Cuando fui a palacio al día siguiente por la mañana, el cielo seguía despejado. Entregué mis dos espadas a la entrada, y un cura joven y muy circunspecto me condujo al aposento de Alfredo, el mismo cuarto pequeño y austero, atestado de pergaminos, en el que tantas veces le había visto. Me estaba esperando, vestido con esa túnica marrón que hacía que pareciese un monje. Con él estaba Æthelred, que llevaba sus espadas, ya que como
ealdorman
de Mercia gozaba de aquel privilegio en el interior del palacio. Había un tercer hombre en la estancia, Asser, el monje galés, que se me quedó mirando con un gesto de asco que no podía disimular. Era un hombre menudo y bajito, con una cara muy pálida y perfectamente rasurada. No le faltaban razones para odiarme. Yo fui quien organizó una carnicería en el reino al que había ido como emisario, y a punto estuve de acabar con él también, una omisión de la que habría de arrepentirme durante toda la vida. Puso mala cara al verme y yo le recompensé con un gesto efusivo, consciente de que le sacaría de quicio.
Alfredo no apartó la vista de lo que estaba haciendo, Pero me indicó con la pluma que pasase. Era una forma de darme la bienvenida como otra cualquiera. Estaba de pie encaramado sobre aquel pupitre en el que escribía y, durante un rato, oí cómo arañaba la vitela con la pluma. Æthelred lucía una sonrisa como si estuviera encantado de haberse conocido, algo que hacía siempre por aquel entonces.
—
De consolatione philosophiae
—dijo Alfredo sin levantar los ojos.
—Parece que va a llover, sin embargo —repuse yo—; parece que viene algo por el oeste y el viento sopla con más fuerza.
Me dirigió una mirada cargada de enojo.
—¿Qué hay mejor y más dulce en esta vida —me preguntó— que servir y estar de lado del rey?
—¡Nada! —replicó Æthelred, muy seguro.
Yo estaba tan sorprendido que no fui capaz de decir nada. Alfredo gustaba de la afectación de los buenos modales, pero rara vez admitía que alguien se mostrase servil en su presencia.
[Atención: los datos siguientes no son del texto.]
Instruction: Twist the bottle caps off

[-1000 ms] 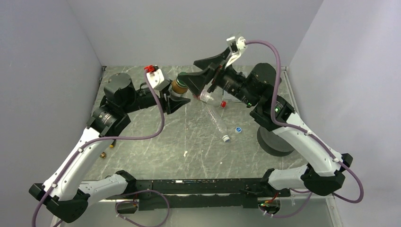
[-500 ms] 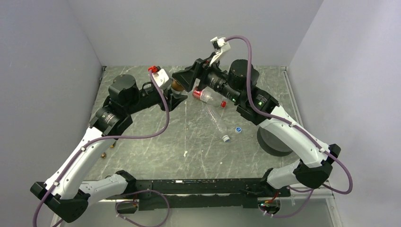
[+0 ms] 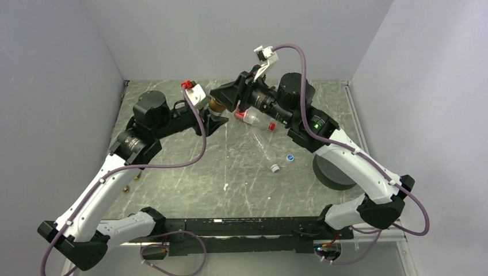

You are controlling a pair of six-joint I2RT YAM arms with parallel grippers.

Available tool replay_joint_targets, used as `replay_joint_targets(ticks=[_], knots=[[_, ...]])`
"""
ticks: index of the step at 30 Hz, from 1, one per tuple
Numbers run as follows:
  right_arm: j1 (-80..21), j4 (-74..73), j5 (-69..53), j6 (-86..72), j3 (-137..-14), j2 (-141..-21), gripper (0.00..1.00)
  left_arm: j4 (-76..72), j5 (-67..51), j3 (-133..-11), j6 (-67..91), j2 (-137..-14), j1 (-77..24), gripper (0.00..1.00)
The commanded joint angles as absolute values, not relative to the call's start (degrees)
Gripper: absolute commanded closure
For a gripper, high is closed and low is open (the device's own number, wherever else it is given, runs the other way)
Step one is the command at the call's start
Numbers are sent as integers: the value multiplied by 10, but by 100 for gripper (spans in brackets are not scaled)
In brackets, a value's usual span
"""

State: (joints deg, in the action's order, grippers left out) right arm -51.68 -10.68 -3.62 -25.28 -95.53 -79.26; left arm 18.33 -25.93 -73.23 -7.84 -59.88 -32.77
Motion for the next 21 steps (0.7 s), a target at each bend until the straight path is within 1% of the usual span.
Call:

Su pregunta, sin embargo, ponía de manifiesto que deseaba que me mostrase dispuesto a poco menos que adorarlo.
—Es una de las preguntas que se plantean en la obra que estoy copiando —nos explicó.
—Estoy deseando leerla —dijo Æthelred. Asser calló la boca, y se quedó mirándome con sus oscuros ojos de galés. Era un hombre inteligente, tan de fiar como un barco que hace agua.
Alfredo dejó la pluma.
—En el contexto, mi señor Uhtred, podría pensarse que el rey es un representante de la autoridad divina, y la pregunta tiene que ver, claro está, con la tranquilidad que nos da la proximidad de Dios. Mucho me temo, no obstante, que vos no encontráis consuelo ni en la filosofía ni en la religión —dijo, negando con la cabeza, mientras trataba de quitarse la tinta de los dedos con un trapo húmedo.